WHAT THE TASK ASKS — Beneath this instruction is a listing; print exactly the lines in it starting at the line that contains "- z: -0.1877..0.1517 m" and going through the line that contains "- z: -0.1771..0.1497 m".

___ SUPPLIED MATERIAL

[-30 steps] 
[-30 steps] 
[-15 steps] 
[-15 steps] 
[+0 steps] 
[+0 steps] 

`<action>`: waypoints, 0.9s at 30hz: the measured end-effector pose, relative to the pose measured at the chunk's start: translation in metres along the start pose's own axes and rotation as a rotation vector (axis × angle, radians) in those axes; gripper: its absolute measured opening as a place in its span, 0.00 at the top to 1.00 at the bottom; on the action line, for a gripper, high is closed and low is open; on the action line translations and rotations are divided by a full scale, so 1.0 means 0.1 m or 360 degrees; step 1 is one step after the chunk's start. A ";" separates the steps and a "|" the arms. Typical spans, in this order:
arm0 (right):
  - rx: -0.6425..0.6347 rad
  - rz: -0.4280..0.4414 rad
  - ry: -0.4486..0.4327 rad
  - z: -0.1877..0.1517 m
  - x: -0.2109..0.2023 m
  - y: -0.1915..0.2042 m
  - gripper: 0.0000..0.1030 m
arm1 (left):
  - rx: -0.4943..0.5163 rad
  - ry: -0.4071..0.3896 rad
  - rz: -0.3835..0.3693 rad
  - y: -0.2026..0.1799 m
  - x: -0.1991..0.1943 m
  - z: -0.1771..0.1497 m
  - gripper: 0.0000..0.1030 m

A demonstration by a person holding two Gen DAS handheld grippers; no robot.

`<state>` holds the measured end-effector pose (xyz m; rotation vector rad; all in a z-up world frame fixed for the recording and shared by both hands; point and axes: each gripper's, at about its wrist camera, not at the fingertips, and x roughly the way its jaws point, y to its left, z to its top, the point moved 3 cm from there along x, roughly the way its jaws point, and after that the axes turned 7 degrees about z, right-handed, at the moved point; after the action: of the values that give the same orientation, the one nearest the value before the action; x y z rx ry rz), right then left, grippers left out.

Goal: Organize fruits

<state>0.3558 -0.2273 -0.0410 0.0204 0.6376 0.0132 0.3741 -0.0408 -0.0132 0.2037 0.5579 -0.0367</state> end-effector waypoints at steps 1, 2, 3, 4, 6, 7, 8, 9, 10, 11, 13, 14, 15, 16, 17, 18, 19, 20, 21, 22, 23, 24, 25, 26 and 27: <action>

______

WORKED SOLUTION —
  - z: -0.1877..0.1517 m
  - x: -0.2109..0.2023 m
  - y: -0.1915..0.2042 m
  - gripper: 0.0000..0.1030 m
arm1 (left):
  - rx: -0.4943..0.5163 rad
  - ry: -0.4071..0.3896 rad
  - rz: -0.3835..0.3693 rad
  - y: -0.2026..0.1799 m
  - x: -0.1991..0.1943 m
  - z: -0.1771..0.1497 m

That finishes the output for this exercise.